Although we will never know how much better society would have fared if modeling of exit
strategies had been systematically addressed from a multidisciplinary perspective, it is in our
view likely that this would have improved decision making. As riots broke out in response to the
second lockdown in The Netherlands (in accordance with the image that transpired from our
historical research), the consequences of a sustained pattern of improvisation loomed large over
governments worldwide – without a vaccine, the absence of a clear strategy to deal with a
prolonged dominance of COVID-19 could very well have led to chaos. In addition, several
identifications of problems with exit strategies proved accurate; for instance, the worry that the
Dutch strategy of punctuated pragmatism would be perceived as inconsistent by the public was
borne out, with public trust in government authorities declining severely towards the end of 2021
(30).
Process and Organization
There are several takeaways from the Science versus Corona project that may inform future
initiatives. First, the pace of the project needs to be aligned with the pace of the crisis. This
proved difficult in our case. For instance, by the time our teams were finalizing epidemiological
models assessing how to exit the first wave efficiently, the second wave of COVID-19 was
already underway in The Netherlands. This limited the ability of Science versus Corona to
inform policy in the first year of the pandemic, and also illustrates a fundamental problem in
organizing scientific responses to global disasters such as the COVID-19 outbreak: the standard
organization of science in terms of separate disciplines working autonomously – i.e., determining
their own goals and research directions – is slow to adapt to a crisis that spans the whole of
society, which hampers our efficiency in integrating approaches across disciplines.
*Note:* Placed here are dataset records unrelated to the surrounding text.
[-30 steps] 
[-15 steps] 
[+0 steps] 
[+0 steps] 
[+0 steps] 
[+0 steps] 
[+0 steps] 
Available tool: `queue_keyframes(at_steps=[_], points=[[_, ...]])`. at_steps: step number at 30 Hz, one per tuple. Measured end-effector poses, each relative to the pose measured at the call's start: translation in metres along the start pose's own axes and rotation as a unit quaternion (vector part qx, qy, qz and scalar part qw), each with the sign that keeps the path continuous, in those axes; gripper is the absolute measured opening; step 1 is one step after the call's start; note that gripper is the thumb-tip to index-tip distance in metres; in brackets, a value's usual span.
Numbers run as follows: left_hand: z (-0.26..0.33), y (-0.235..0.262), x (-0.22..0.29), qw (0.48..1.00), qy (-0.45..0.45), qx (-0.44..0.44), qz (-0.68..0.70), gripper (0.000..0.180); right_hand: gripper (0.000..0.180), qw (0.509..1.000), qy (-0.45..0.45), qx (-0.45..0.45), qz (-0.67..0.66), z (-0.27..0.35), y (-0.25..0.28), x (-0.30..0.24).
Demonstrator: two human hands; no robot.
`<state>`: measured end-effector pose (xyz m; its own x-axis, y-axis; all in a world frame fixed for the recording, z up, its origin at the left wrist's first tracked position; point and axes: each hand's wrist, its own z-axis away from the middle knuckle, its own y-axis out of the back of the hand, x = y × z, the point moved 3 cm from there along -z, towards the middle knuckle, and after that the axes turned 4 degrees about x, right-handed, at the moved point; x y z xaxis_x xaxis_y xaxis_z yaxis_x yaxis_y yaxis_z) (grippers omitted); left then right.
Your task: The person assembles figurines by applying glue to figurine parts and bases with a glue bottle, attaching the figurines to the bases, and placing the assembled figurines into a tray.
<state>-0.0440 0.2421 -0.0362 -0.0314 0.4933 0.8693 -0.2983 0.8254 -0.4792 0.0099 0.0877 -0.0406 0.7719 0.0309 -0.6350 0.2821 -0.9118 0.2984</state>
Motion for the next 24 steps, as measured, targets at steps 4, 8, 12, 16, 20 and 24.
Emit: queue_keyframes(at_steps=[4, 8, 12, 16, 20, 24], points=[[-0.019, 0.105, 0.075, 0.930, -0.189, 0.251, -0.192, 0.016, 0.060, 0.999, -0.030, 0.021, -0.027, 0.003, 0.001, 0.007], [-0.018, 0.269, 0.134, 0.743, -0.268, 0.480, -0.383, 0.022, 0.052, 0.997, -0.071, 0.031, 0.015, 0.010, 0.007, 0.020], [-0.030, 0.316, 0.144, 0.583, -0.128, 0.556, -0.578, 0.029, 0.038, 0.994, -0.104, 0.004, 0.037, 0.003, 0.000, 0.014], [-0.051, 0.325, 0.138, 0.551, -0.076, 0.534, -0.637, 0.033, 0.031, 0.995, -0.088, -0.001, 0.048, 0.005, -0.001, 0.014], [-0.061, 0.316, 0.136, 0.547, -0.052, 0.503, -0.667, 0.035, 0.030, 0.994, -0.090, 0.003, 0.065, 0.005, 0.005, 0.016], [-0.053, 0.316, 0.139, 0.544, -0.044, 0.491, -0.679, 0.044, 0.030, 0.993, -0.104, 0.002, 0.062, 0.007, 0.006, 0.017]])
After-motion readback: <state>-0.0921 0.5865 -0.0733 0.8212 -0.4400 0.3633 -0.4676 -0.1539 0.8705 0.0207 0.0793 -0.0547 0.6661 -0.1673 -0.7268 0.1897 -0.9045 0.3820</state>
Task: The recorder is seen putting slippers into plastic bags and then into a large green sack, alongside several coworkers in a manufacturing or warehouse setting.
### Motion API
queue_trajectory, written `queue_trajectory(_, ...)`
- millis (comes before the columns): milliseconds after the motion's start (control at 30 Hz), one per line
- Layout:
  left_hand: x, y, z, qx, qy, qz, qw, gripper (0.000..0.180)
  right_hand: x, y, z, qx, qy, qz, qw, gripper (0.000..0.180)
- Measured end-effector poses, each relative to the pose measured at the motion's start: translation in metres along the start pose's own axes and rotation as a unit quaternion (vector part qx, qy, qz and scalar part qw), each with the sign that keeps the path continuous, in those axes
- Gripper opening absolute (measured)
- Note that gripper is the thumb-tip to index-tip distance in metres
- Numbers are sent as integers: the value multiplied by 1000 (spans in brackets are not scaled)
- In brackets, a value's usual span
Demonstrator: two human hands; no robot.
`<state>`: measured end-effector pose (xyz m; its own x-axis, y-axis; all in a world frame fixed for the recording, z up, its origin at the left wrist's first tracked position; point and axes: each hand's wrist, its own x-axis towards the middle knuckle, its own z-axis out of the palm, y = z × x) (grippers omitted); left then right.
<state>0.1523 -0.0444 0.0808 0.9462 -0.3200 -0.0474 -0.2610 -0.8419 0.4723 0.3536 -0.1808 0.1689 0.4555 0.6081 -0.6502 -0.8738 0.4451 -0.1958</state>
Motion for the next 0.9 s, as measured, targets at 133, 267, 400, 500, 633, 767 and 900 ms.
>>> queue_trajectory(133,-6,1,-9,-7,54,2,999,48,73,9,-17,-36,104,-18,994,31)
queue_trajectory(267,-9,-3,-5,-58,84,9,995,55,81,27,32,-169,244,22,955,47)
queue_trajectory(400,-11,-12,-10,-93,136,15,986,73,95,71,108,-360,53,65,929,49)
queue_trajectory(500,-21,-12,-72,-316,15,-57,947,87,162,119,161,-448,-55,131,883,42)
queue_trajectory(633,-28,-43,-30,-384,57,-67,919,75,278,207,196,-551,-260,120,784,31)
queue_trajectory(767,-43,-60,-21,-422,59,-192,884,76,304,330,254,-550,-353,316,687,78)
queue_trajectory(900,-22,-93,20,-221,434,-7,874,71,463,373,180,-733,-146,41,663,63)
As a result, events in the crisis unfolded more rapidly than the science that could model them,
and governments had to respond with far-reaching measures in the absence of adequate
projections of policies. In this situation, many governments developed exit strategies that we
have come to define as Punctuated Pragmatism: periodic evaluations of eclectically chosen
parameters that were used to define ad hoc policies that were mostly challenged for their legal
constitutional basis rather than their epidemiological or economic soundness. Hence, such
policies were chosen without the benefit of well-studied formal models or robustness analyses
that could help chart possible future scenarios that might unfold in response.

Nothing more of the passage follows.